Quem compra imóvel “enrolado” em processo judicial fica sujeito a suportar
as consequências, a menos que consiga provar que não tinha como saber da
existência do litígio – e o ônus dessa prova é todo seu. Do contrário, o
comprador terá de se submeter aos efeitos da decisão que a Justiça vier a
dar à disputa entre o vendedor e a outra parte.
A advertência foi feita na Terceira Turma do Superior Tribunal de Justiça
(STJ) pela ministra Nancy Andrighi, relatora de um recurso cujo autor
tentava evitar a perda do apartamento que havia adquirido de um banco. Este,
por sua vez, arrematara o imóvel em leilão, no curso de uma execução
hipotecária.
“O adquirente de qualquer imóvel deve acautelar-se, obtendo certidões dos
cartórios distribuidores judiciais que lhe permitam verificar a existência
de processos envolvendo o vendedor, dos quais possam decorrer ônus (ainda
que potenciais) sobre o imóvel negociado”, afirmou a ministra. A decisão da
Turma, contrária ao recurso, foi unânime.
Em 1986, a Caixa Econômica Federal executou a dívida de um casal no Rio de
Janeiro e levou seu apartamento a leilão, sendo arrematante o Banco Morada
S/A. O casal entrou na Justiça e quase seis anos depois conseguiu anular o
leilão.
Enquanto a Justiça discutia os recursos do caso, em 1996 – quando já havia
sentença anulando a arrematação – o Banco Morada assinou contrato de
promessa de venda com outra pessoa, negócio finalmente concluído em 2001. Em
2007, o casal obteve decisão favorável à reintegração na posse do imóvel e
ao cancelamento de quaisquer registros de transferência da propriedade para
terceiros.
O Código de Processo Civil diz que, na compra de um bem sob litígio, a
sentença judicial estende seus efeitos ao comprador. Segundo a ministra
Nancy Andrighi, essa regra deve ser atenuada para se proteger o direito do
comprador que agiu de boa-fé, “mas apenas quando for evidenciado que sua
conduta tendeu à efetiva apuração da eventual litigiosidade da coisa
adquirida”.
Desde 1985, para a transferência de imóveis em cartório, a legislação exige
que sejam apresentadas certidões sobre existência ou não de processos
envolvendo o bem objeto da transação e as pessoas dos vendedores.
“Não é crível que a pessoa que adquire imóvel desconheça a existência da
ação distribuída em nome do proprietário, sobretudo se o processo envolve o
próprio bem”, acrescentou a relatora. Ela disse ainda que “só se pode
considerar de boa-fé o comprador que adota mínimas cautelas para a segurança
jurídica da sua aquisição”.
O mais grave, no caso, é que, embora não houvesse registro da existência do
processo junto à matrícula do apartamento no cartório de imóveis, ainda
assim o contrato de compra e venda informava que o comprador tinha
solicitado as certidões dos distribuidores judiciais, estando, em princípio,
ciente das pendências existentes sobre o imóvel.

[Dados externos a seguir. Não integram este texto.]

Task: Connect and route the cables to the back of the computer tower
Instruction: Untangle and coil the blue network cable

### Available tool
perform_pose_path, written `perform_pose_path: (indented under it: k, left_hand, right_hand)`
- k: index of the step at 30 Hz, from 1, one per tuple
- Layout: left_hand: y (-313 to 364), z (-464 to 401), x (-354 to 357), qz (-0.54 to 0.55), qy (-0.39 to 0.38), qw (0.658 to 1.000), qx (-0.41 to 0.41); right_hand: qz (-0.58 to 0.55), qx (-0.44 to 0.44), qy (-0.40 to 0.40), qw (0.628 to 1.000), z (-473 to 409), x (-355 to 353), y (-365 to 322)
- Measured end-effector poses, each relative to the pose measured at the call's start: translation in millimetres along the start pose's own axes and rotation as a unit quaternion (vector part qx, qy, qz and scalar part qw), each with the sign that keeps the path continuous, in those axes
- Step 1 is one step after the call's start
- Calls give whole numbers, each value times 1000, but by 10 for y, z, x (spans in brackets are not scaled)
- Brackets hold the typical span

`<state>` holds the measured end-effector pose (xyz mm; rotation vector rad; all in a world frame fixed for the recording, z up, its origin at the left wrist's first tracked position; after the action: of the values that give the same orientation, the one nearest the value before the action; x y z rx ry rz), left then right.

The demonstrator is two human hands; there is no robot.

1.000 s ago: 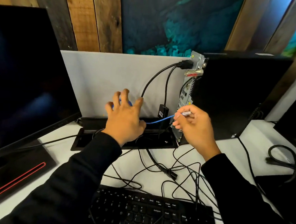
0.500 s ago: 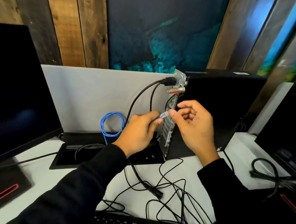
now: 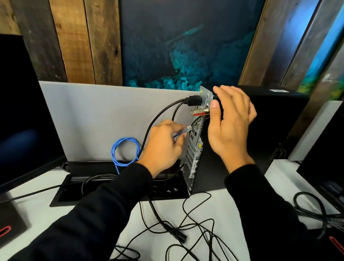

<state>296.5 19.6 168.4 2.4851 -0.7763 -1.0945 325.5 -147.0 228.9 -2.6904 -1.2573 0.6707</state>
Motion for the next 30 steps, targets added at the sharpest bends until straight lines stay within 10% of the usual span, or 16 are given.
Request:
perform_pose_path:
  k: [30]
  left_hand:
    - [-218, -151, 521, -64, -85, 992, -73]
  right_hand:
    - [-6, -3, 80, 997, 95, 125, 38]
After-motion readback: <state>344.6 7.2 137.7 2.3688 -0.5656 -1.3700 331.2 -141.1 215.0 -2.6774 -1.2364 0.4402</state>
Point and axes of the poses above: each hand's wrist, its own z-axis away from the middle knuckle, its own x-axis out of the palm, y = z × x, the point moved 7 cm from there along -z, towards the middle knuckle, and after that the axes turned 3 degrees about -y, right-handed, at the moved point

O recurso foi interposto contra decisão do Tribunal Regional Federal da 2ª
Região (TRF2), que já havia concordado com a reintegração do casal (os
proprietários originais) na posse do imóvel. Ao tomar essa decisão, o TRF2
observou que nada impedia o comprador de mover ação indenizatória contra o
Banco Morada, tanto pelo valor investido no negócio como por eventuais
benfeitorias realizadas no apartamento.